## Exercise instructions
How many lines below contain the word "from"? Give only the number.

## Dataset extract

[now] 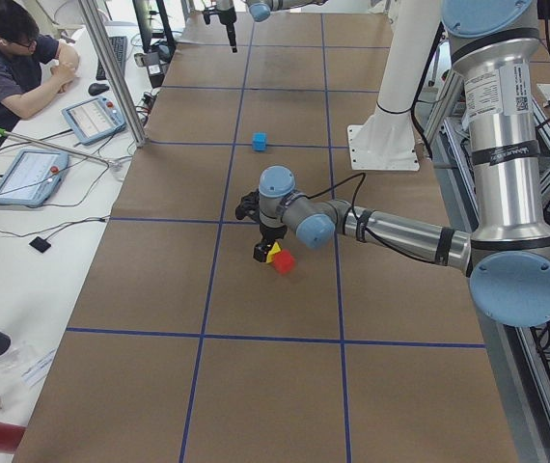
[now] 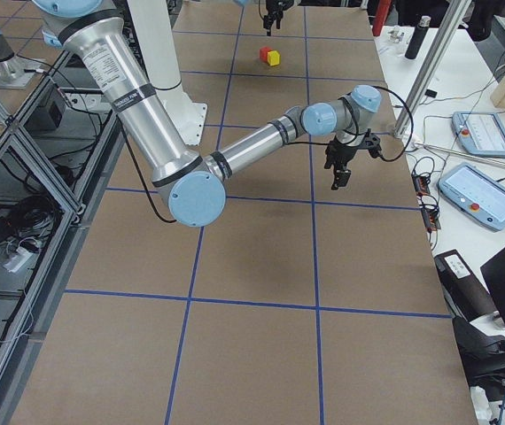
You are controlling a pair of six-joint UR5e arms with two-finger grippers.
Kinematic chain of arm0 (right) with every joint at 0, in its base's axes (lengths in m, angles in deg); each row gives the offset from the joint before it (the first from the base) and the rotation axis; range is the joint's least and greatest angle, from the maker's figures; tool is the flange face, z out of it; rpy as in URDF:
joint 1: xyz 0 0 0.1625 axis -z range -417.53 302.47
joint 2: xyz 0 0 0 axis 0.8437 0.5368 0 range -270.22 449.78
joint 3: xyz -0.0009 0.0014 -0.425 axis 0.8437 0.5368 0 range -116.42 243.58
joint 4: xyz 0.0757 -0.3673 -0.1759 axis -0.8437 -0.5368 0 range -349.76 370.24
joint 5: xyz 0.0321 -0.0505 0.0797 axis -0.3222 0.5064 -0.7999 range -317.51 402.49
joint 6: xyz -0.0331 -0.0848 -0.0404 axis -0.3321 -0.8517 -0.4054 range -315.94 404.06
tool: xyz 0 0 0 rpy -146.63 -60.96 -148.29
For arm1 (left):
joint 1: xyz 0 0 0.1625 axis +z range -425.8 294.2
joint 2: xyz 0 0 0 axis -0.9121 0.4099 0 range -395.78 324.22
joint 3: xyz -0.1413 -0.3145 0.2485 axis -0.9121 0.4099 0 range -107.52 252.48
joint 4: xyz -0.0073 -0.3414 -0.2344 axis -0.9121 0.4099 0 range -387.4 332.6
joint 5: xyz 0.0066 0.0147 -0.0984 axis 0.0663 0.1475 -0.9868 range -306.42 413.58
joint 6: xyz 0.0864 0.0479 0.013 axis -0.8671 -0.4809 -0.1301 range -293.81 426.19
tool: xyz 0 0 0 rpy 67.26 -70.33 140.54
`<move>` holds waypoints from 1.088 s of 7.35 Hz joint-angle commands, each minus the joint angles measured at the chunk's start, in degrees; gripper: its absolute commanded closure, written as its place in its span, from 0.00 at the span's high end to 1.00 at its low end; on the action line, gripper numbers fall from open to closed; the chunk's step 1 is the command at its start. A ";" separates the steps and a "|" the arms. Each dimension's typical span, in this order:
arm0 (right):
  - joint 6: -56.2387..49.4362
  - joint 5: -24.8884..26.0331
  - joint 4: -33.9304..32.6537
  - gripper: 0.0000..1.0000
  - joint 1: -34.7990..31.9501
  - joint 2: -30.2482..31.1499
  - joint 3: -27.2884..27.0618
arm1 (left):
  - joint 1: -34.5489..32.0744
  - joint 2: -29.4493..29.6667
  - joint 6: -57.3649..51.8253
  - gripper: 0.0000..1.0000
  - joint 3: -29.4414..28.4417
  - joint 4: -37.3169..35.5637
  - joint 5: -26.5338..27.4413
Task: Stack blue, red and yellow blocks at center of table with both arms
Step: 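Lower the left gripper around the red block beside the yellow block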
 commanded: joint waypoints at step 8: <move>0.43 -0.40 0.01 1.00 -0.03 0.94 -0.15 | 7.40 1.47 -0.87 0.99 -3.76 0.41 2.06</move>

## Result for this task
2